My archbishop's continuing to help the drive to end same-sex marriage in Massachusetts, with a letter that defends the effort and the Church's teaching:
It is never easy to deliver a message that calls people to make sacrifices or to do difficult things. Sometimes people want to punish the messenger. For this reason we priests at times find it difficult to articulate the Church’s teaching on sexual morality. We must never deliver the message in a self-righteous way, but rather with compassion and humility. It is important to express the moral teachings of the Church with clarity and fidelity. The Church must be Church. We must teach the truths of the Gospel in season and out of season. These recent times seem to us like it is “out of season”, but for that very reason it is even more urgent to teach the hard words of the Gospel today.
Abp. Sean also announced he's passing up a controversial awards dinner of the local Catholic Charities, because the honoree is the mayor of Boston who has been pushing the gay and sex-ed agendas on the schools for years. Protests against the award probably made a difference, so I suppose we lay people have to keep pointing out these problems. Is that a sad reality, or just one of our gifts to the Church: that we can tell the hierarchs when they foul up?
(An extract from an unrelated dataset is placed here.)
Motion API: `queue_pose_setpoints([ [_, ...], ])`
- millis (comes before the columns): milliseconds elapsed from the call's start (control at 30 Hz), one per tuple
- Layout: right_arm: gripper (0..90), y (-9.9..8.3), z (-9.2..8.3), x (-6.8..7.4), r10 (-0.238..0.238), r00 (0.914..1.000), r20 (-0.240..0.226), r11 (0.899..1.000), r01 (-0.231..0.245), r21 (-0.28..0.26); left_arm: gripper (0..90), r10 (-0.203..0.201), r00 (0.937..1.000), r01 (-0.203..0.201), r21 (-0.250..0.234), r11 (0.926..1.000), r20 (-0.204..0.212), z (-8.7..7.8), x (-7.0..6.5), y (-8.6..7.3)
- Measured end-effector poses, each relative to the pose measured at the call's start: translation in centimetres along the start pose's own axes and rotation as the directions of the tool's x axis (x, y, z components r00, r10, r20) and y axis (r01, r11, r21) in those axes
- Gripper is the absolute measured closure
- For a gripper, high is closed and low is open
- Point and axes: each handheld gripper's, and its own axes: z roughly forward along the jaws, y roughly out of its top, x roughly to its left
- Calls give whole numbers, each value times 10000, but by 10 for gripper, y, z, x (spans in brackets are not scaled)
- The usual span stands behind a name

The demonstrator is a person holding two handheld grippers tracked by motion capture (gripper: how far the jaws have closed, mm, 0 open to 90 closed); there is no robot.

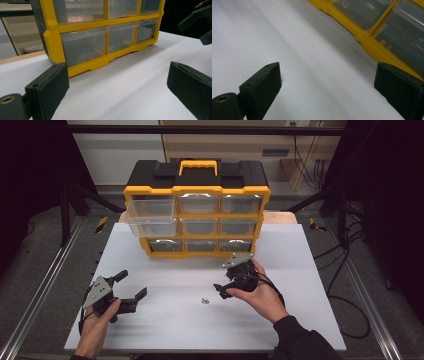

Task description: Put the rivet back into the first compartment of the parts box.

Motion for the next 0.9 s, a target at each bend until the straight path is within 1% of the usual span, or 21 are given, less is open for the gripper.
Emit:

Follow-up: Sometimes people are a little too eager to tell the bishop he's fouled up. Take, for example, CWN's headline for the story ("Boston archbishop raps discrimination against homosexuals"). It gives the prominence to the conciliatory things the Archbishop wrote, and downplays the Christian challenge he was presenting. From that, one might get the impression that he were going P.C. and saying things only to please the unbelievers. I think the editor's missing the point of the exercise. In stating both the "hard" and the "soft" aspects of Church teaching, the Archbishop is defending Catholic doctrine against the errors of the non-believers, and defending the Church from the false accusations they throw at her. This is how you engage in apologetics.